DPR Dinilai Lemah pada Sektor Substansi
RIAU24.COM - Pengamat hukum tata negara, Bivitri Susanti menyayangkan lemahnya pengawasan terhadap aspek substantif.
Dia menilai Dewan Perwakilan Rakyat (DPR) malah lebih sering membahas hal-hal teknis, dikutip dari rmol.id, Jumat 27 Maret 2026.
Sayangnya, kondisi ini berdampak pada lemahnya akuntabilitas politik di Indonesia.
Berbagai kebijakan yang menuai kritik luas sebenarnya sudah memiliki banyak data dan masukan dari para ahli.
Sayangnya DPR belum menggunakan basis data tersebut untuk melakukan pengujian kebijakan secara mendalam.

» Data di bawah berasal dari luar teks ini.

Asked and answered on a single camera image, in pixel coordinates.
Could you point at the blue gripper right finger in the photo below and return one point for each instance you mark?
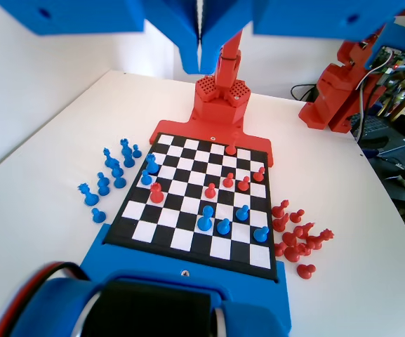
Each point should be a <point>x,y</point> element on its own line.
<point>311,15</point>

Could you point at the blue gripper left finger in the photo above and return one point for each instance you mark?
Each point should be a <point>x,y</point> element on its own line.
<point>83,14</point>

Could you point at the red robot arm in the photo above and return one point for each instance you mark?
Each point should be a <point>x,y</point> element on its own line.
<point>219,105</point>

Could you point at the blue electronics housing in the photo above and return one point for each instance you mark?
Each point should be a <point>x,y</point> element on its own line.
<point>398,35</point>

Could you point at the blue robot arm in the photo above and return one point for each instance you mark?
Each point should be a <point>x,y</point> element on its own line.
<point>47,309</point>

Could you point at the red base plate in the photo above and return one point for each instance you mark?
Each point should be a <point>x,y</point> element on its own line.
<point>174,126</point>

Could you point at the black white chessboard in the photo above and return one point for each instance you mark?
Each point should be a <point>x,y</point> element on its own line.
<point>181,210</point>

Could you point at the wooden stool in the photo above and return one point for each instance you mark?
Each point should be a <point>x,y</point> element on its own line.
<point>404,105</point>

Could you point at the blue base plate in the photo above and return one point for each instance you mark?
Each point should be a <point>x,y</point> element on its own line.
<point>135,261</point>

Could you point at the dark laptop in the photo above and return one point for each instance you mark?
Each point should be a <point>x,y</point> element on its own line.
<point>374,130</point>

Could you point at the red crowned chess piece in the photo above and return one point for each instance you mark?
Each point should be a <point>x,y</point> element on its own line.
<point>319,239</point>
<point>156,194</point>

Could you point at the red king chess piece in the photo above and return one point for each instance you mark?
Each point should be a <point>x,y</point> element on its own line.
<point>231,147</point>

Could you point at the green circuit board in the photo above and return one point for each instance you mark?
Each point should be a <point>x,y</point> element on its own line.
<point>393,54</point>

"Banyak kebijakan yang dikritik, datanya sudah tersedia di mana-mana, dari ahli kesehatan sampai ekonomi. Tapi pertanyaannya di DPR itu tidak substantif," ujarnya.
Ia mencontohkan, alih-alih menggali apakah sebuah kebijakan dirancang dengan tepat atau tidak, pertanyaan yang muncul justru berkutat pada hal-hal teknis yang dinilai kurang menyentuh akar persoalan.
"Padahal, dalam siklus kebijakan publik, seharusnya DPR berperan aktif menguji setiap tahap, mulai dari perencanaan, pelaksanaan, hingga evaluasi," tutupnya.